WHAT YOU WILL DO: For every line below that includes the word "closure", add one; report the final number and nothing else.

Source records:
__________________________________________________

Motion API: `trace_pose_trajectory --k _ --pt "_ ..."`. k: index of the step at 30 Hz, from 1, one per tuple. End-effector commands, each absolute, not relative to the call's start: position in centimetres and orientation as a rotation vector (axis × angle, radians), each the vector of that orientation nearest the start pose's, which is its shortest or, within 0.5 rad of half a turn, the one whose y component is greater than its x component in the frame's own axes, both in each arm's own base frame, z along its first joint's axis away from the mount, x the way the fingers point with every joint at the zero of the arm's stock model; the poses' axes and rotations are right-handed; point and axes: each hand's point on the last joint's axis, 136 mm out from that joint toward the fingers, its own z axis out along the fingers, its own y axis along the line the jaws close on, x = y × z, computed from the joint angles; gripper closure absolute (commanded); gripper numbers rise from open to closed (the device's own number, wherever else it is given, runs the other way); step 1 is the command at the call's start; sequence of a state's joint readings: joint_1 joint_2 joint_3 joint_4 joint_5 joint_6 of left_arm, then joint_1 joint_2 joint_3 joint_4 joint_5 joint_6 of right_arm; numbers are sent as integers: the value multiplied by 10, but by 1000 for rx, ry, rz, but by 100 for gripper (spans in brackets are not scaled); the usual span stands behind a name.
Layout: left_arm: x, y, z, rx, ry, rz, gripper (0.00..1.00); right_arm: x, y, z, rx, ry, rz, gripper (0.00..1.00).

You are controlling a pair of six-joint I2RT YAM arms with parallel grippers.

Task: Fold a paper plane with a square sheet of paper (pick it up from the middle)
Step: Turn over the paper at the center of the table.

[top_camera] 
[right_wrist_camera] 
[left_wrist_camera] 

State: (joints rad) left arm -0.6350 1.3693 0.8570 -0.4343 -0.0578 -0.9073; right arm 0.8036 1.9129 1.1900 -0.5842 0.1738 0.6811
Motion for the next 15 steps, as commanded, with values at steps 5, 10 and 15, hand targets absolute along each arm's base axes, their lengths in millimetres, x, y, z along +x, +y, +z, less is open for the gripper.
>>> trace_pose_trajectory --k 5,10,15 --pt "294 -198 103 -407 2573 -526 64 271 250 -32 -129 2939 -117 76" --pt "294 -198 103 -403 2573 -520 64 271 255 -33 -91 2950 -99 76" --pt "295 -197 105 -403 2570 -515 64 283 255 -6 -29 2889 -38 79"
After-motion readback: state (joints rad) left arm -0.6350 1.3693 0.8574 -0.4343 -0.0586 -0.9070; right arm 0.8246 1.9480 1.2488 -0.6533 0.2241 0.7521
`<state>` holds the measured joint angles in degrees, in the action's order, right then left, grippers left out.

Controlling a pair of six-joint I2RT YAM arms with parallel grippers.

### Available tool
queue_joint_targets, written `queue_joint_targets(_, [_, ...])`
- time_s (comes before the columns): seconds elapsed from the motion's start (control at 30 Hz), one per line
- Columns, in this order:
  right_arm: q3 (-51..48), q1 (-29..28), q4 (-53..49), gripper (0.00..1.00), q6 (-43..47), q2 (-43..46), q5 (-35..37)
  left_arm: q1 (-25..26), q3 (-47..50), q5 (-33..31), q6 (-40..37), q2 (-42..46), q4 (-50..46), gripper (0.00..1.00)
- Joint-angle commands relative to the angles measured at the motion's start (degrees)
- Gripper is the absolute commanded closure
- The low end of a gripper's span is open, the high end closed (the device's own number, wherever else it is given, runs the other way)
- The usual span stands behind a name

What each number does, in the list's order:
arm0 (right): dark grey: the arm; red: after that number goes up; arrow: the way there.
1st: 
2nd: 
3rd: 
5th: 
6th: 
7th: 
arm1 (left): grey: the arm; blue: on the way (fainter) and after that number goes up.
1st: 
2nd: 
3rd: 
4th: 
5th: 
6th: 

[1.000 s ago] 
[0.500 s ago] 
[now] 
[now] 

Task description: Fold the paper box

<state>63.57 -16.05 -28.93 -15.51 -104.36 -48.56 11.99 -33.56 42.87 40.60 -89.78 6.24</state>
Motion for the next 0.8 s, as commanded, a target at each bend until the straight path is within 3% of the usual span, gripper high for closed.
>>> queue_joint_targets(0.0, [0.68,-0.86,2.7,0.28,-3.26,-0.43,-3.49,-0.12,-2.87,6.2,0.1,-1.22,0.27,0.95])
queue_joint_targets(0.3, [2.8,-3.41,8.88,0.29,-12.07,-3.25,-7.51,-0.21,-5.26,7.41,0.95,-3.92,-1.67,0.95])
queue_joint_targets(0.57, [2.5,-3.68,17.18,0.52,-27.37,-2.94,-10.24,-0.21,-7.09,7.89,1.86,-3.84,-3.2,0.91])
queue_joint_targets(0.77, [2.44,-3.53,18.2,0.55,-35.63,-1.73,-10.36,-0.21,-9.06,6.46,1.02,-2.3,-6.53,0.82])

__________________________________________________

RESPONSE TO THIS EXERCISE: 2